◆ Problem details
Leave out any picture and return the remaining listing below exactly as given.

◆ Material provided
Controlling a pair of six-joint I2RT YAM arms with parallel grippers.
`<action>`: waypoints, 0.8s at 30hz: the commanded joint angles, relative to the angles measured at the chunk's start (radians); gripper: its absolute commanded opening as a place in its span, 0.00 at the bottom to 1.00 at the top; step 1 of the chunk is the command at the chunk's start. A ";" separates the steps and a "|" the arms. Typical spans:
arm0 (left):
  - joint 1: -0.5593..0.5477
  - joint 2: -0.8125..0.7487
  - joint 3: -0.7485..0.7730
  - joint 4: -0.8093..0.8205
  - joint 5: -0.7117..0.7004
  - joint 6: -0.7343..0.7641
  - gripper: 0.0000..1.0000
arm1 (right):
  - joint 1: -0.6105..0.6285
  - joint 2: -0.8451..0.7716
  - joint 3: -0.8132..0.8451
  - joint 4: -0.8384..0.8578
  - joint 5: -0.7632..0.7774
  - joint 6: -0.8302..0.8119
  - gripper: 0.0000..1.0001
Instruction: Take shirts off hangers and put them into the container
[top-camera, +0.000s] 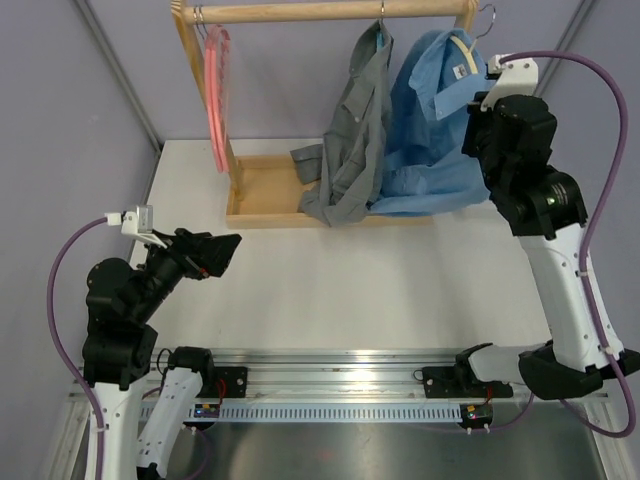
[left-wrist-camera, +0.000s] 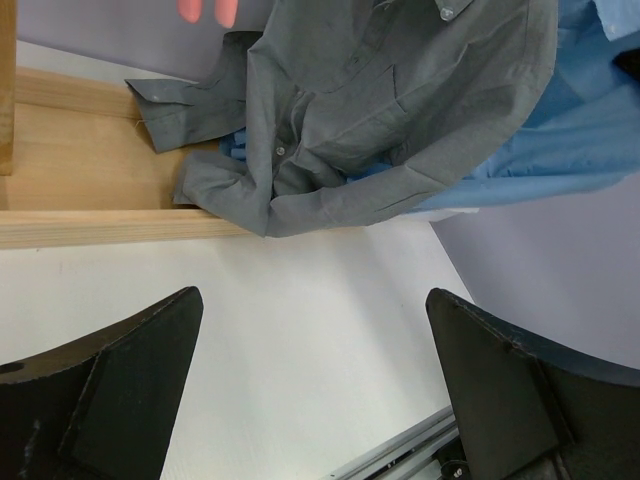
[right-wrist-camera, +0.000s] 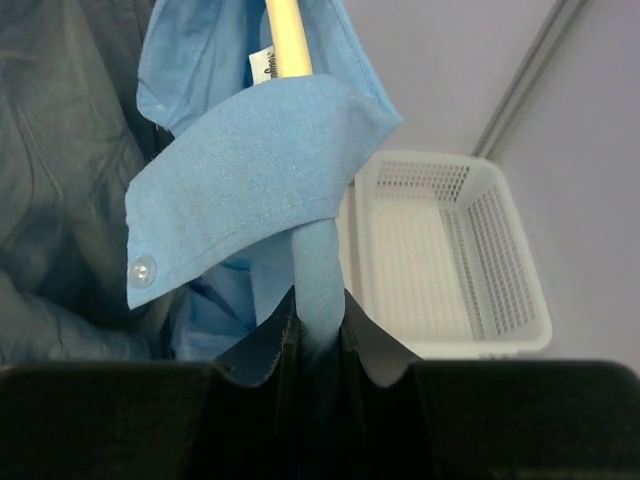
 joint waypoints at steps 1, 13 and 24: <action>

◆ Result of the task
Controlling a pair of six-joint I2RT YAM arms with parallel grippers.
`<action>`: waypoints, 0.8s at 30hz: the commanded joint angles, relative to the angles measured at the chunk's start (radians); gripper: its absolute commanded opening as a place in its span, 0.00 at the bottom to 1.00 at the top; step 1 of the chunk is the command at the chunk's start. A ";" separates the steps and a "|" the arms. Typical spans:
arm0 (left):
  - joint 1: -0.5593..0.5477
  - joint 2: -0.8125..0.7487
  - joint 3: -0.7485..0.7730
  - joint 4: -0.8093..0.8205
  - joint 5: -0.7117..0.7004
  - joint 6: -0.7343..0.7641
  - gripper: 0.0000..1.0000
arm1 (right):
  - joint 1: -0.6105..0.6285
  - joint 2: -0.8451..0.7716
  - joint 3: -0.8132..0.8451
  - joint 4: -0.8384..0.8578
  - joint 5: -0.7632..0.7774
  - joint 6: -0.8302..0.8119
  - gripper: 0.0000..1.0001
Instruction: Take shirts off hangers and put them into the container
[top-camera, +0.000s] 
[left-wrist-camera, +0.000s] 
[right-wrist-camera, +0.000s] 
 joint waypoints at steps 1, 13 and 24: <action>

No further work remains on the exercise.